What is needed:
Could you print the stretch of lines below from the one with "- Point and" through the one with "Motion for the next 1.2", exactly as they stand and without any pictures?

Records for this task:
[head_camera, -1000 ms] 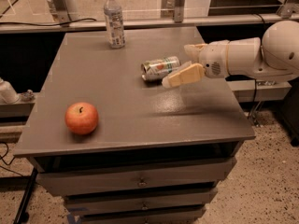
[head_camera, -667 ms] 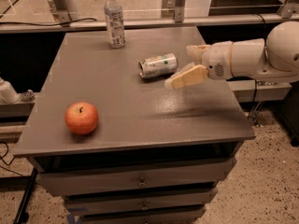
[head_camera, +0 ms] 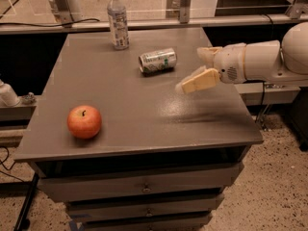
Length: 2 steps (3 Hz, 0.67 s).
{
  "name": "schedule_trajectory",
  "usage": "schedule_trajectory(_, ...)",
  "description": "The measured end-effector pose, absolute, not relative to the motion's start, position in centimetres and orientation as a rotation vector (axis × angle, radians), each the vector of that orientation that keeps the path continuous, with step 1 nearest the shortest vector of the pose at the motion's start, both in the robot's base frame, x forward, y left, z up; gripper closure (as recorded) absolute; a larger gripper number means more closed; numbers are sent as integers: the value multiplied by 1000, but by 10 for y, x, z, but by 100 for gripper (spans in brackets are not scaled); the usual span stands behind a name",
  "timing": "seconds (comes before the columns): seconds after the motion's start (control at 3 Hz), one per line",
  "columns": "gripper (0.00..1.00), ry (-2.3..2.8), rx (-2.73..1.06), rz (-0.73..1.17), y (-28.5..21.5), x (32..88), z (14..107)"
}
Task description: Knock 7up can over
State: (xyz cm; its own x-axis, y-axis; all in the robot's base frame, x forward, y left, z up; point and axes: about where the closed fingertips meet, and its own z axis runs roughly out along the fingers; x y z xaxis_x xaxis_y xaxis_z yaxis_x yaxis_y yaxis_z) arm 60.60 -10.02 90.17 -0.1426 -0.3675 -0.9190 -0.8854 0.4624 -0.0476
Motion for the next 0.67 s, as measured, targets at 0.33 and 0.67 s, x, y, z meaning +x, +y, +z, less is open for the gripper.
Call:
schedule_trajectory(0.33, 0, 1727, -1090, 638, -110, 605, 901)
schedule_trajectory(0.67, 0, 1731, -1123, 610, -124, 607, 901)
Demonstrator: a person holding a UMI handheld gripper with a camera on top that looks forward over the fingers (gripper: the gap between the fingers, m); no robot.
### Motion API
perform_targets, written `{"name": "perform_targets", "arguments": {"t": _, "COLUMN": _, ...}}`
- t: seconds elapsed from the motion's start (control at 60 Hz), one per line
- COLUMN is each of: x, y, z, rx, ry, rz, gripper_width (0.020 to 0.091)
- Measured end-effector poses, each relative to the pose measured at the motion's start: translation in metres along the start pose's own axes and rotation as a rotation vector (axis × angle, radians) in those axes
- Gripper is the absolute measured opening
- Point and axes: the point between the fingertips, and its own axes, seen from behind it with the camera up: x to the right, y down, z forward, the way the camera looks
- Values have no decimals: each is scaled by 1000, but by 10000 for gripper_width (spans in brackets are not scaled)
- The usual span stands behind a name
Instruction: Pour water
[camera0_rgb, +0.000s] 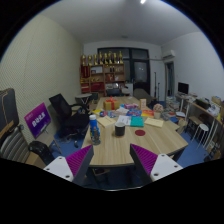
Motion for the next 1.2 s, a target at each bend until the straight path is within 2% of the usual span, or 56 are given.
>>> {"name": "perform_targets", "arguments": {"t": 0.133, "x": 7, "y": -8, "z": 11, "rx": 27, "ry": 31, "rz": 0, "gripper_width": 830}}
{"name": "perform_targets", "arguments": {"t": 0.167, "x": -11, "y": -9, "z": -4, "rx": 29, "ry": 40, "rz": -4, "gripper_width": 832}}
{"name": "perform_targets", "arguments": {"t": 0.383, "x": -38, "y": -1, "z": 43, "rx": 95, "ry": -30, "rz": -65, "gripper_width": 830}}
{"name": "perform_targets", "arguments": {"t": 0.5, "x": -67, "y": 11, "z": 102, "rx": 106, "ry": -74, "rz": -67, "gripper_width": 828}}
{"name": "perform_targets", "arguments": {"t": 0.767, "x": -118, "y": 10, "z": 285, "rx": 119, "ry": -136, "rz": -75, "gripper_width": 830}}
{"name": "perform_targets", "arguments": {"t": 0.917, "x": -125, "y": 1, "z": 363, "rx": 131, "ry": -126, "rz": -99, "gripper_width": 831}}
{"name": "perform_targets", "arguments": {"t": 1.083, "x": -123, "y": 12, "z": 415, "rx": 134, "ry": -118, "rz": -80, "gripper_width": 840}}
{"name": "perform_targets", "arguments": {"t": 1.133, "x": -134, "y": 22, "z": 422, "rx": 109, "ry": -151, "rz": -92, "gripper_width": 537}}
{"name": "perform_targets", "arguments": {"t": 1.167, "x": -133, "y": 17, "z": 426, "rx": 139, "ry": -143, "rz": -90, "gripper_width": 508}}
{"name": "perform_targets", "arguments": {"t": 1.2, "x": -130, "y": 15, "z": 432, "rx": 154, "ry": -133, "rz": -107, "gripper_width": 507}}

Response to the exercise:
- Point and axes: the point between the fingertips, and its own axes, seen from behind it with the camera up: x to the right, y down, z forward, the way the camera looks
- Values have no decimals: each is scaled by 1000, but by 10000 for gripper_width (spans in brackets are not scaled)
- The usual span stands behind a name
Instruction: Pour water
[camera0_rgb, +0.000s] 
Motion for the next 1.2 s, a target at each bend until the straight path is within 2% of the usual span, or 56 are given.

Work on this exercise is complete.